Today's world is all about "The mouse-click".

"I want that and I only need to click my mouse"
There's no more involvement, nothing achieved really. Just a matter of "Today I want that".

Next they need no st***ng elmer, they just appear on the band and agressively open their 'minds'. It's like they are on an internet forum.
I'm ashamed of what I hear on the bands nowadays.
Solutions?
Neglect negative behavior, be on the bands regularly, talk to people about ham stuff.
Write cute ham articles.
Keep the positive thinking.

'73 Mark

Ben Jackson said...

Anonymous has it right. There is no less "self" involved in a "turn key" setup these days then there was when someone 30 years ago ordered their FT-101 out of the back of QST.

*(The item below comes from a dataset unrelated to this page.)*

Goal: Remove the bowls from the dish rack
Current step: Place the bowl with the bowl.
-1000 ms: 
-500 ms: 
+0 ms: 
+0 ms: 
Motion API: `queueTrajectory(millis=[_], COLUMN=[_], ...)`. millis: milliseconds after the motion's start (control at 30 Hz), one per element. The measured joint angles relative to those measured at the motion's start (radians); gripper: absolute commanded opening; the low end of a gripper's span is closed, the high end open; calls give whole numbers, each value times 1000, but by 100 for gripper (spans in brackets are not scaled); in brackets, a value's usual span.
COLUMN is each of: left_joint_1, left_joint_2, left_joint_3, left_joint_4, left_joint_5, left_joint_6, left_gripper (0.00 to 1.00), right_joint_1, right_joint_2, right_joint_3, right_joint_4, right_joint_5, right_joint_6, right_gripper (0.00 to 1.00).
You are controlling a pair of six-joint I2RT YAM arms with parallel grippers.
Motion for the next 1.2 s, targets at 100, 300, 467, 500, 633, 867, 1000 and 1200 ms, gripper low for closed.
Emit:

There are two major issues surrounding the hobby and the lack of new licensees: 1. We are no longer "pushing the envelope" technology and are being left behind by the consumer side of technology. 2. Often, people who are trying to do new and inventive things within amateur radio are discouraged by Hams dismissing it as "not really Ham Radio."

It's no longer a "big deal" to be able to talk to far flung reaches of the world. While there are folks who do enjoy the "magic" of the radio aether, myself included, it is no longer the big draw as it once was.